Opposition Leader Mia Mottley yesterday questioned the wisdom of Government spending $63 million on a new headquarters building for the Barbados Water Authority (BWA).
She also charged that Government was paying $4 million in legal fees to an attorney-at-law for work done on the BWA headquarters, while estimating that a quarter of the population could not be guaranteed a bath if they were planning to attend next week’s official launch of the island’s 50th anniversary of independence celebrations in Independence Square, The City.
The St Michael North East MP contended that water was so critical to human existence that a lack of it could become a major security issue.
She was speaking to reporters at the end of a tour of water-starved northern and central communities, which have been experiencing outages in recent weeks and months.
Mottley was accompanied by Opposition MPS Dale Marshall, Cynthia Forde and Trevor Prescod, as well as BLP candidates Collin Jordan and Peter Phillips.
From Dunscombe Hill, St Thomas to as far north as Collins and Date Tree Hill, St Peter, the complaint was the same today – dry taps.
One frustrated resident complained that “water only comes on briefly at the end of the month when meters are to be read and bills are due”.
While at Collins, St Peter, the BLP candidate for the area, Colin Jordan, identified a footpath of well over 2 000 metres which he said the elderly of Date Tree Hiil had to traverse in order to fetch water from the community tank.
At Dunscombe Hill, St Thomas, Reuben Edwards, who lives alone, complained that the area had been having problems with water for the past four or five weeks and the situation was getting worse.
“There is no water today. . . . [in fact] I spent a horrible Christmas because there was no water on Christmas Eve and Christmas Day,” he said.
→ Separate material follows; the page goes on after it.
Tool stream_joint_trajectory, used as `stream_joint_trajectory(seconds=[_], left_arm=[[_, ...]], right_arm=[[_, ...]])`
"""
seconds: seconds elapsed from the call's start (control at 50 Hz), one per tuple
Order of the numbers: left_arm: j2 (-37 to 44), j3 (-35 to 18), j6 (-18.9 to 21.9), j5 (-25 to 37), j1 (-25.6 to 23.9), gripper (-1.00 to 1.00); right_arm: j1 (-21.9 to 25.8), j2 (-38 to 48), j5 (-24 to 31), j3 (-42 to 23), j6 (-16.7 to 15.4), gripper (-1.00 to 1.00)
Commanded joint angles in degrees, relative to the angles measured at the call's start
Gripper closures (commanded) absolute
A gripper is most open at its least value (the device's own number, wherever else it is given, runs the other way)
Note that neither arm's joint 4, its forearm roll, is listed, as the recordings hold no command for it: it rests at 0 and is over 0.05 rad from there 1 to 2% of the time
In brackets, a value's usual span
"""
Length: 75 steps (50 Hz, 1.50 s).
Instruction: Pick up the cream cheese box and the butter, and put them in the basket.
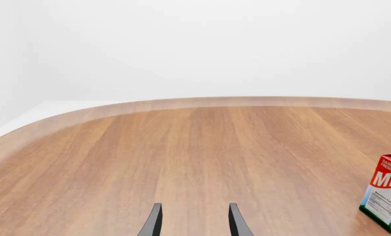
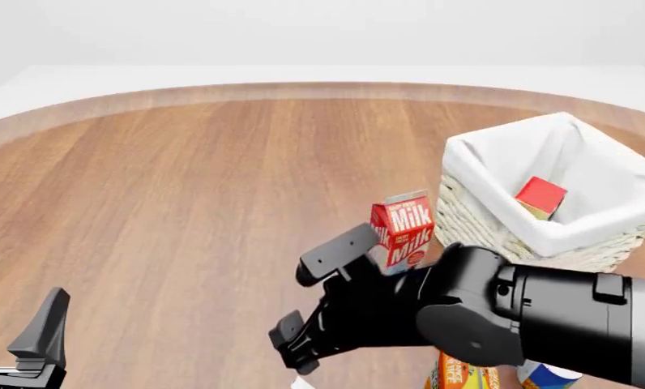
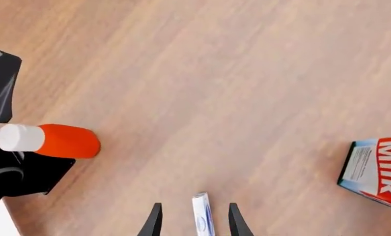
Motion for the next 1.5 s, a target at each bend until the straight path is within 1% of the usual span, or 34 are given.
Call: stream_joint_trajectory(seconds=[0.02,0.2,0.28,0.38,0.54,0.58,0.66,1.0,1.36,1.5], left_arm=[[0.0,0.0,0.0,0.0,0.0,-1.0],[0.0,0.0,0.0,0.0,0.0,-1.0],[0.0,0.0,0.0,0.0,0.0,-1.0],[0.0,0.0,0.0,0.0,0.0,-1.0],[0.0,0.0,0.0,0.0,0.0,-1.0],[0.0,0.0,0.0,0.0,0.0,-1.0],[0.0,0.0,0.0,0.0,0.0,-1.0],[0.0,0.0,0.0,0.0,0.0,-1.0],[0.0,0.0,0.0,0.0,0.0,-1.0],[0.0,0.0,0.0,0.0,0.0,-1.0]], right_arm=[[-0.14,2.05,-0.55,0.46,0.42,-1.0],[0.41,3.09,-2.08,2.42,1.73,-1.0],[0.35,3.48,-2.52,2.55,1.73,-1.0],[1.11,4.48,-4.36,3.89,3.2,-1.0],[1.02,5.17,-5.06,4.33,3.59,-1.0],[1.83,5.63,-5.55,4.52,4.32,-1.0],[1.83,5.94,-6.21,5.34,4.75,-1.0],[2.27,7.36,-7.58,6.01,5.56,-1.0],[1.55,7.81,-8.58,6.78,5.09,-1.0],[1.76,8.57,-9.5,7.11,5.62,-1.0]])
Fortunately for him however, the water returned if only for a couple hours yesterday, but Edwards said he had not seen a tanker in Dunscombe since their water problems began.
“Residents of Canefield and on Dunscombe main road are also experiencing the same problem. My mother, who is 93 years and lives on the main road, had to do without water last night,” he complained.
Melvin Dyal, who lives at Canefield,St Thomas, told reporters that the situation was so bad that he had to travel to the abandoned fire station at Arch Hall, St Thomas to take a bath.
Voicing similar frustration to that expressed by Edwards, Dyal said: “There was a time when I used to seek shelter from the rain, but now I have to go in the rain to bathe.
“This situation has pushed the country to a bygone period. It is not good enough,” he said, revealing that last Tuesday he was forced to make his way to Folkstone Beach in St James to get a sea bath.
He too has been utilizing the Arch Hall Fire station for bathing, while the female members of his household have had to bathe in a pan.
“Do you know what it is to bathe in a pan? I thought those days were over, but it appears they have returned,” Dyal said.
Over at Chimborazo, St Joseph, popular entertainer Antonio “Boo” Husbands was livid over the fact that he had to live without potable water for extended periods.
He charged discrimination on the part of BWA staff, saying he had witnessed one driver visiting the nearby plantation house for over 20 minutes and then leaving the district without servicing the needs of the less fortunate members of the community.
Warning that a scarcity of water could lead to a disturbance, Husbands said: “Do you understand what could happen if a community tank contains five gallons of water and 30 residents come to fetch some? Those who were unable to access some could become angry and strike out at the more fortunate ones.”
And so incensed was the St Joseph representative Marshall, he told reporters he was not looking forward to the 50th anniversary celebrations because he felt that instead of moving forward, Barbadians have been taken 50 years into the past.